#### Work required
Where in the records does the word "annotation" occur? Copy each line in which it does.

#### Items listed in a dataset
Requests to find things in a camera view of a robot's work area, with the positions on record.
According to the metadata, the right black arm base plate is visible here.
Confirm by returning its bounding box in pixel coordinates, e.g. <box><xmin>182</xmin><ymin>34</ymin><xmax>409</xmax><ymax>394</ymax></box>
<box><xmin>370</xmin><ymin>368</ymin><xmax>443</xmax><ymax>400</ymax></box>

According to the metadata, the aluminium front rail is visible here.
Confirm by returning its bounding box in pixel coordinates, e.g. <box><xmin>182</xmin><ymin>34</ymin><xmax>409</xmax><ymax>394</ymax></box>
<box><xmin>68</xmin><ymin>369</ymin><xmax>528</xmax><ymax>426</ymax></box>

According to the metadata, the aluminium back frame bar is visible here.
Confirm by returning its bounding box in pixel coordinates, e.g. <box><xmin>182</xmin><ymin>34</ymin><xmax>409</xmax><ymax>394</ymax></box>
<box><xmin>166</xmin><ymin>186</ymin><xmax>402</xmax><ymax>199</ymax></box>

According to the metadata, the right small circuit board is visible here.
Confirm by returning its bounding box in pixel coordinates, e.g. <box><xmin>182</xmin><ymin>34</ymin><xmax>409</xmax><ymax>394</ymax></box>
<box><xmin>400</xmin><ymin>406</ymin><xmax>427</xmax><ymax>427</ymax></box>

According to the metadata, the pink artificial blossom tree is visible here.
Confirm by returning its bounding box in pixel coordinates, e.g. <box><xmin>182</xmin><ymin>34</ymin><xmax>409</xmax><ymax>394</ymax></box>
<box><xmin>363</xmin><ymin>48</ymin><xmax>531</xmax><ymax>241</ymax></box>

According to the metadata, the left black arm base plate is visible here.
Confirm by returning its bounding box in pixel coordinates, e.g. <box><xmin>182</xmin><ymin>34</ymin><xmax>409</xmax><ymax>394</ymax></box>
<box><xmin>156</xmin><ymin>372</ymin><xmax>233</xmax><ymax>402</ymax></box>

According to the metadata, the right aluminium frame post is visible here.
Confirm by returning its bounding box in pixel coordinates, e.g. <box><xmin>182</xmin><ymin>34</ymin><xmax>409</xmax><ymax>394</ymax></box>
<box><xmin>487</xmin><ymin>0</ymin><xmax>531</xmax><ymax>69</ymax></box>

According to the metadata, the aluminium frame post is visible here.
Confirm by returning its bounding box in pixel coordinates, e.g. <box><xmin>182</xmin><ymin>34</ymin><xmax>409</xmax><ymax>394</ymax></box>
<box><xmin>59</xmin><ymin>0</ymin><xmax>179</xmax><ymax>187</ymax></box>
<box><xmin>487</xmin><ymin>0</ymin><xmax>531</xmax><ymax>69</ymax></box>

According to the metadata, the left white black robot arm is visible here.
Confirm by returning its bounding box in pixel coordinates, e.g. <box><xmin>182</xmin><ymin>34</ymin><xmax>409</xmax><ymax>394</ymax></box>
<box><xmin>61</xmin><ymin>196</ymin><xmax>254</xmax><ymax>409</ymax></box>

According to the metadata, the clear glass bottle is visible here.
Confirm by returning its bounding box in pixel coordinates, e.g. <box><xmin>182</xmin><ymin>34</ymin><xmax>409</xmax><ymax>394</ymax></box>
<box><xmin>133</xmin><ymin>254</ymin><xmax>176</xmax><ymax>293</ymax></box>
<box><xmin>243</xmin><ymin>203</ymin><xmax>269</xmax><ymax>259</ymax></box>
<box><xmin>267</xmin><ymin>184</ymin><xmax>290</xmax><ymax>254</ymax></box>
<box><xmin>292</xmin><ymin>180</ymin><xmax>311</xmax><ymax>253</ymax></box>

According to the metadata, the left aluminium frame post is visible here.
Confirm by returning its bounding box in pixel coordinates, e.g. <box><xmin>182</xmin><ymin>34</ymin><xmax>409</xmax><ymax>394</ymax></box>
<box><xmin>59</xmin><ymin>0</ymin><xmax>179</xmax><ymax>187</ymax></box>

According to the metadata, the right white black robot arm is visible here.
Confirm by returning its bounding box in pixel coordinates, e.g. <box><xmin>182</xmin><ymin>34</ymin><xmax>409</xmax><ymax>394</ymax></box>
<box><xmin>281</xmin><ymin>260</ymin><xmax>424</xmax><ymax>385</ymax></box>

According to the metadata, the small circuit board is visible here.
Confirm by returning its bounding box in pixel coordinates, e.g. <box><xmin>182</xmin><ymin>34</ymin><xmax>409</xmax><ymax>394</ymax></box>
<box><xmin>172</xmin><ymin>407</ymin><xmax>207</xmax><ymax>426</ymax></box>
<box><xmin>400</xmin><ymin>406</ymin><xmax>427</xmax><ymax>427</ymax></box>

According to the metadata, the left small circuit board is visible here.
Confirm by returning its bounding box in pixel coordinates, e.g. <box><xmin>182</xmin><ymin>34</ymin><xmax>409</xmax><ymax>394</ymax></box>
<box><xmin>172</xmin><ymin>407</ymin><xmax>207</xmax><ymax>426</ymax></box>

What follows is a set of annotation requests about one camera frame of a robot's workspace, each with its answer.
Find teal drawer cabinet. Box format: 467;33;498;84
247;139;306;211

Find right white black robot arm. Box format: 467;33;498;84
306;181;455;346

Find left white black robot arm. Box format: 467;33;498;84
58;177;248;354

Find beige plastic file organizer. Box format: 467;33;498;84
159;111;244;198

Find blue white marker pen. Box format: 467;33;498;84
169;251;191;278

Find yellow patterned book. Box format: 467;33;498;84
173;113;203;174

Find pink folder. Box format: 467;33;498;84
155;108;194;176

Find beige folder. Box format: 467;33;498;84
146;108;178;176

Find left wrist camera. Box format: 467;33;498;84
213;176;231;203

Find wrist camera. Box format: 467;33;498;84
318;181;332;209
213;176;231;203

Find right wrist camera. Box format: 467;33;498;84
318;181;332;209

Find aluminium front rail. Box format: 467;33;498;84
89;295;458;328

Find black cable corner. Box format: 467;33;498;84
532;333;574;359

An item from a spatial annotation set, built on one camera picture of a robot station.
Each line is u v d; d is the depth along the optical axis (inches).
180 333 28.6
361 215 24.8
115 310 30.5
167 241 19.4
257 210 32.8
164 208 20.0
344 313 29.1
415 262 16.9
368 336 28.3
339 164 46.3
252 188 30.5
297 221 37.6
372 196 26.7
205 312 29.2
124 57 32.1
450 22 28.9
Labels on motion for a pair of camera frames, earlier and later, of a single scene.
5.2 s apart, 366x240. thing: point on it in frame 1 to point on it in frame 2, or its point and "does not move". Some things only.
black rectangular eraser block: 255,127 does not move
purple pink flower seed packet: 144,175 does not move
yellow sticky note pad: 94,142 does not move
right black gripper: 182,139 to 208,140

#### Exercise answer
What follows is a set of annotation requests about one camera frame of a robot's workspace, each with its answer.
An item from a spatial annotation set, built on one camera picture of a robot station.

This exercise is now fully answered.